## ABOUT THIS EXERCISE
Reproduce every line of the listing below exactly.

[[ DATASET SECTION, beginning ]]

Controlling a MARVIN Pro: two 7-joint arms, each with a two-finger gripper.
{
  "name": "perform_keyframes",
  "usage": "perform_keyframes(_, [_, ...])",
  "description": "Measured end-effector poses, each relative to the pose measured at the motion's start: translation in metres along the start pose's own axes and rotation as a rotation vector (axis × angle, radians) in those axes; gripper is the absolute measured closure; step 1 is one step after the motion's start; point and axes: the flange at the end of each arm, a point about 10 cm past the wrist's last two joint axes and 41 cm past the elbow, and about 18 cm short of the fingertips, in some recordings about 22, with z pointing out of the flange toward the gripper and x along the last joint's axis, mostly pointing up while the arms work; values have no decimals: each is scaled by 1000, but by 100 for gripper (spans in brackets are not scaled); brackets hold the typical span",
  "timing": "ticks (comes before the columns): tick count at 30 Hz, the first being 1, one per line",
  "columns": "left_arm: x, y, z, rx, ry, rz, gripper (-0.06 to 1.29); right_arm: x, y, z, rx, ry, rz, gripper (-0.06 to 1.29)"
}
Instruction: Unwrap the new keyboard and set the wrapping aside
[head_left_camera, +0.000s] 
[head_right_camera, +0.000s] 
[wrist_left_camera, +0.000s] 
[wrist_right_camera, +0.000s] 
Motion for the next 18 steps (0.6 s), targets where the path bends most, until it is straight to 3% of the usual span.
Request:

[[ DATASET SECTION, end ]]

## RESPONSE
Controlling a MARVIN Pro: two 7-joint arms, each with a two-finger gripper.
{
  "name": "perform_keyframes",
  "usage": "perform_keyframes(_, [_, ...])",
  "description": "Measured end-effector poses, each relative to the pose measured at the motion's start: translation in metres along the start pose's own axes and rotation as a rotation vector (axis × angle, radians) in those axes; gripper is the absolute measured closure; step 1 is one step after the motion's start; point and axes: the flange at the end of each arm, a point about 10 cm past the wrist's last two joint axes and 41 cm past the elbow, and about 18 cm short of the fingertips, in some recordings about 22, with z pointing out of the flange toward the gripper and x along the last joint's axis, mostly pointing up while the arms work; values have no decimals: each is scaled by 1000, but by 100 for gripper (spans in brackets are not scaled); brackets hold the typical span",
  "timing": "ticks (comes before the columns): tick count at 30 Hz, the first being 1, one per line",
  "columns": "left_arm: x, y, z, rx, ry, rz, gripper (-0.06 to 1.29); right_arm: x, y, z, rx, ry, rz, gripper (-0.06 to 1.29)"
}
Instruction: Unwrap the new keyboard and set the wrapping aside
[head_left_camera, +0.000s] 
[head_right_camera, +0.000s] 
[wrist_left_camera, +0.000s] 
[wrist_right_camera, +0.000s] 
Motion for the next 18 steps (0.6 s), targets where the path bends most, until it is straight to 3% of the usual span.
Request:

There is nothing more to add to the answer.